Busch, now winless in 14 Daytona 500s, was initially openly disappointed in falling short.

“He’s got two, I’ve got none, and that’s just the way it goes sometimes,” Busch said.

But he reiterated the JGR and Toyota goal of working together to win the race and noted he didn’t have much of a shot at beating Hamlin because the field had been decimated by a flurry of late accidents.

“Was trying to make sure one of us gets to victory lane, first and foremost,” Busch said. “There wasn’t enough cars out there running at the end. I don’t know how it would have played out.”

The Cup Series slogged through three uninspiring exhibition races during Speedweeks to cause concern over a potentially disappointing main event. Jim France, who took over as chairman of NASCAR last August, used the pre-race driver meeting to ask the drivers to liven up the activity. Hamlin and Chase Elliott were the rare drivers to use the bottom lane in the exhibition races while the rest of the field ran single-file along the top.

“I hope a few of you drivers out there will get down on the bottom with Denny and Chase and put on a good show today,” France told the field.

The drivers obeyed and delivered an action-packed and wreck-filled running of “The Great American Race.”

There was an accident on pit road, a 21-car crash, 12 cautions and five wrecks in the final 20 laps of regulation. The race was stopped twice for cleanup totaling nearly 40 minutes in the final stretch. During the second red-flag, one of NASCAR’s track-drying trucks broke down while cleaning oil off the racing surface.
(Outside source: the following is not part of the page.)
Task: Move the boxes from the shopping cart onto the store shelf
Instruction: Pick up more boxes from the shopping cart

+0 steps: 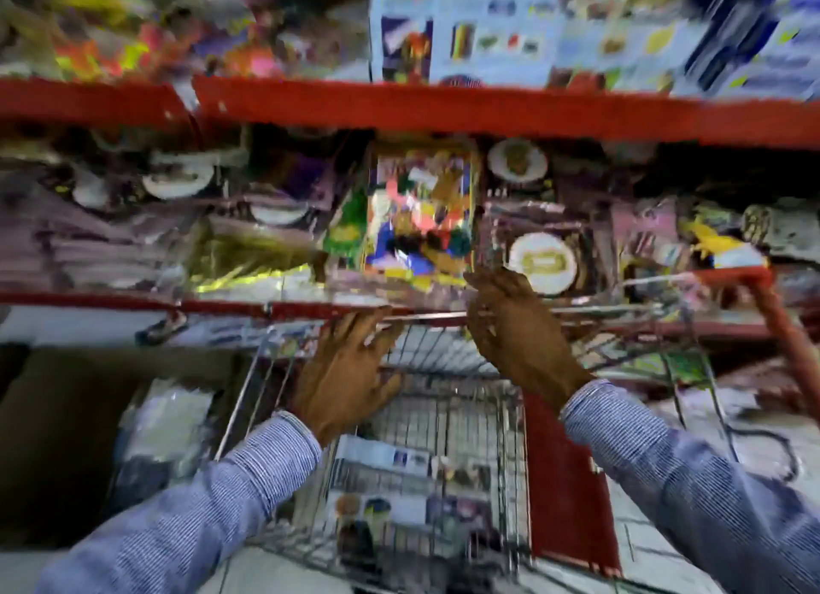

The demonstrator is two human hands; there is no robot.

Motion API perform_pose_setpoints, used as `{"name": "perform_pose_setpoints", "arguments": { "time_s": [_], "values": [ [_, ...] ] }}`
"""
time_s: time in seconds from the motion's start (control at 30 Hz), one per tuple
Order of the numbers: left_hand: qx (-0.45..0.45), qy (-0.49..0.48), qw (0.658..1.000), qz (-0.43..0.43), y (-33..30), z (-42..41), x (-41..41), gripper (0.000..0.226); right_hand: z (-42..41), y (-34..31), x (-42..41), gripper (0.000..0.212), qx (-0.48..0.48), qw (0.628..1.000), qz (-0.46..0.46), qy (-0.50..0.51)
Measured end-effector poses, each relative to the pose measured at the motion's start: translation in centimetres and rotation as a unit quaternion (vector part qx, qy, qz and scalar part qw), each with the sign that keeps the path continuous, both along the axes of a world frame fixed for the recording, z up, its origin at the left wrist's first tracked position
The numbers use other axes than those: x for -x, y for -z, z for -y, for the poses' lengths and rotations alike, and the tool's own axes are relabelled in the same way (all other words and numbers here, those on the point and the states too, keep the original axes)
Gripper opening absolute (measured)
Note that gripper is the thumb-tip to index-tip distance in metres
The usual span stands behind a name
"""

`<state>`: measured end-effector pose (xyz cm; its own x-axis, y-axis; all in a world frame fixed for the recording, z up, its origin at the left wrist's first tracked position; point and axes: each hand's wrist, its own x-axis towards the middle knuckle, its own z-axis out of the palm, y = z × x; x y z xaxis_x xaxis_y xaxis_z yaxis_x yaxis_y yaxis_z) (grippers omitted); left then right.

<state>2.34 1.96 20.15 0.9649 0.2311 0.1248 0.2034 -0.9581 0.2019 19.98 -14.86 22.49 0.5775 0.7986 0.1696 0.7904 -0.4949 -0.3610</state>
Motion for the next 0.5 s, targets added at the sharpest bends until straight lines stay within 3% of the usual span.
{"name": "perform_pose_setpoints", "arguments": {
  "time_s": [0.13, 0.27, 0.37, 0.5],
  "values": [
    [0.039, 0.012, 0.997, -0.071, 6.8, 1.2, 3.8, 0.051, 1.6, 7.9, 2.3, 0.052, 0.067, 0.994, -0.086, 0.004],
    [0.107, 0.042, 0.974, -0.197, 12.7, 1.6, 5.7, 0.045, 2.5, 15.1, 3.8, 0.053, 0.175, 0.970, -0.167, -0.001],
    [0.124, 0.119, 0.934, -0.313, 17.7, 2.5, 6.1, 0.041, 3.2, 20.6, 4.3, 0.052, 0.250, 0.945, -0.209, -0.034],
    [0.076, 0.209, 0.863, -0.454, 24.2, 3.6, 6.3, 0.050, 3.4, 26.6, 4.2, 0.050, 0.329, 0.904, -0.262, -0.079]
  ]
}}
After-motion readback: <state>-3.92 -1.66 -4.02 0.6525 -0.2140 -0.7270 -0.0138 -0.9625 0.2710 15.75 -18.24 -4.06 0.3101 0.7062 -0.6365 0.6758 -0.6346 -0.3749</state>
Hamlin and Busch alternated as the leaders during the handful of late restarts, and the final rush to the checkered flag was a push to hold off Ford driver and reigning NASCAR champion Joey Logano. The Ford camp went 1-2-3 in both of Thursday’s qualifying races and was favored to win the Daytona 500.

Logano, who started his career at JGR, settled for fourth and also took a moment to honor J.D. Gibbs.

“I’m not a Gibbs driver but for what J.D. has done for my career is the reason why I’m sitting here today,” Logano said. “As bad as I want to win it, it is pretty cool to think that the first race after his passing, to see those guys one, two, three, it just says he’s up there watching and maybe gave (those) guys a little extra boost there at the end.”

Michael McDowell was fifth in a Ford but aggravated Logano by not working with him in the two-lap overtime sprint to the finish.

“I just told him that my team doesn’t pay me to push Joey Logano to a win,” McDowell said.

Ty Dillon was sixth in the highest-finishing Chevrolet.

The race featured eight drivers making their Daytona 500 debuts and rookie Ryan Preece, a short track racer from New England, was best in class with an eighth-place finish. Ross Chastain, the eighth-generation watermelon farmer who lost his main ride for this year when the FBI raided his sponsor right before Christmas, finished 10th,

Jamie McMurray, the 2010 winner, led six laps and was in the mix until he was collected in one of the late accidents. He finished 22nd in his final race before retirement.

William Byron and Alex Bowman were the youngest front row in race history but had little to show for it after the race. Bowman finished 11th and Byron, the pole-sitter, was 21st.

Hamlin last year suffered through his first winless season in the Cup Series and made a crew chief change during the offseason. When he won the 500 in 2016 it was his debut race with crew chief Mike Wheeler, and this victory came in his first race with Chris Gabehart.

Hamlin’s first Daytona 500 victory was in a photo finish against Martin Truex Jr. and the celebration was a blur. This one, he said, he will enjoy.

“I think I was so dumbfounded about everything that happened the first time with the photo finish and everything,” Hamlin said. “This one lets me soak it in a little bit more. I’m going to have a terrible hangover tomorrow, but I’m going to enjoy it the rest of my life.”